I was also struggling with my raging quarterlife crisis -- I always thought I should be doing something different from whatever I happened to be doing at the time. I didn’t date anyone at all for a number of years, and even though that was my choice, I felt separate from other people my age who had boyfriends, and that whole “I’m sharing my life with someone else” experience.
In addition to all that, I had an eating disorder. I’ve heard this theory that says one of the reasons certain females develop eating disorders is because they’re scared of growing up. If you weigh less, you don’t have womanly curves. Your breasts shrink; your body is more childlike because you’re straight up-and-down and not filled out in all the places where women tend to be filled out. If you lose enough weight, you’re likely to stop menstruating (over the course of a few years when I was underweight, I had my period maybe…three times?). While I wasn’t scared of growing up (it was more a feeling of powerlessness about my future and what it held), I can see how not feeling like an adult could have played a role in my body issues.

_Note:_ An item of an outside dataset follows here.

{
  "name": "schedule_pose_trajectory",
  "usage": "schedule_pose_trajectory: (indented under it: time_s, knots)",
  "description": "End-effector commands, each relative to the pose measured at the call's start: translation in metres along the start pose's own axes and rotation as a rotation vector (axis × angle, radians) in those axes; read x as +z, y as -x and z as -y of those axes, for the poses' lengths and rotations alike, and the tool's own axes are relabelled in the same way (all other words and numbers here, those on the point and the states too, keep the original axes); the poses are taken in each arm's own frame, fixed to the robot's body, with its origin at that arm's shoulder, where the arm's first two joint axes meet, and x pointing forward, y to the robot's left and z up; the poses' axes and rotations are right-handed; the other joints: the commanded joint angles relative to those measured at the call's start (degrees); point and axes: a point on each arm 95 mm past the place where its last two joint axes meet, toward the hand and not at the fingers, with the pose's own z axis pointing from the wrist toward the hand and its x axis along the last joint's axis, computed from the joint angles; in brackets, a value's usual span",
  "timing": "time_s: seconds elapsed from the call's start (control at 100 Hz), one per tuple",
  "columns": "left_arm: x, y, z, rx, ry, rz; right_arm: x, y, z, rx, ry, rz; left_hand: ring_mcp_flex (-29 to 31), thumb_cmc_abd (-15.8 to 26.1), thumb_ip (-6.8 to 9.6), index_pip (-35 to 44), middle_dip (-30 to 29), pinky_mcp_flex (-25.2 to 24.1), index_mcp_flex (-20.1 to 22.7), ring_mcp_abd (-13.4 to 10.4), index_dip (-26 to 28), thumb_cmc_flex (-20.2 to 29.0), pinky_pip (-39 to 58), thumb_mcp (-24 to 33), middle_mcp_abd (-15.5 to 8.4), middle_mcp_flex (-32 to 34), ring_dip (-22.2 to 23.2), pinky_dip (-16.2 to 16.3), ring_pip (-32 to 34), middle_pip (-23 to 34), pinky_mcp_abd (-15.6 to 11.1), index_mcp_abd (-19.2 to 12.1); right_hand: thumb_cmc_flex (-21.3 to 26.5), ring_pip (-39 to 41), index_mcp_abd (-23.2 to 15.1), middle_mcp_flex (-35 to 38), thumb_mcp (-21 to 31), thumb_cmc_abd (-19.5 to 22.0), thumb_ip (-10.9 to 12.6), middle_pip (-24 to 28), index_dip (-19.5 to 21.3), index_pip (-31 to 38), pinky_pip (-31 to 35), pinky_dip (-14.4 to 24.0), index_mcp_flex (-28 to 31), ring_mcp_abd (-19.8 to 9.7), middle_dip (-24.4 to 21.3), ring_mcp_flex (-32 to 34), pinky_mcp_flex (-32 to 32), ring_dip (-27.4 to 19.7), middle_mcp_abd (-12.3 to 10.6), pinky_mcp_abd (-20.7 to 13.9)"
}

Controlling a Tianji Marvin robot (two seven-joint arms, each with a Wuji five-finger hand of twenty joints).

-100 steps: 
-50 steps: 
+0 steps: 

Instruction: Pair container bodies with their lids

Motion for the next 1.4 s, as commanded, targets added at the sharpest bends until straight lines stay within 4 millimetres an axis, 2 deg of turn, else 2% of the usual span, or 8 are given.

Being an adult, or feeling like one, doesn’t lend itself to neat age categories. You can’t hit 21, or 25, or 30, and automatically put a checkmark in the “adult” box. It’s based on your life experiences; your mindset; all kinds of factors. If someone gets married at age 22 and has children while they’re young, they might feel more adult than someone ten years their senior who made different choices in life.
I started thinking about all this when I read a post here on BlogHer not long ago. It was written by myrnatheminx, a single woman who is almost 40, called BlogHers of A Certain Age Who Aren't "Mommies". But what stood out to me was a comment that QuirkyEconomist left on that post. She’s a 30-something single woman who said she often finds it hard to relate to fellow single ladies who are still in their 20s.
I think many of the blogs that talk about being happily single are written by 20-somethings, so while I often find individual posts I love, there are many that reflect that younger stage of life and are less relevant to me now. Maybe all the single not-quite-middle-aged women bloggers are writing about things like politics or social activism, rather than life as a single, not-quite-middle-aged woman?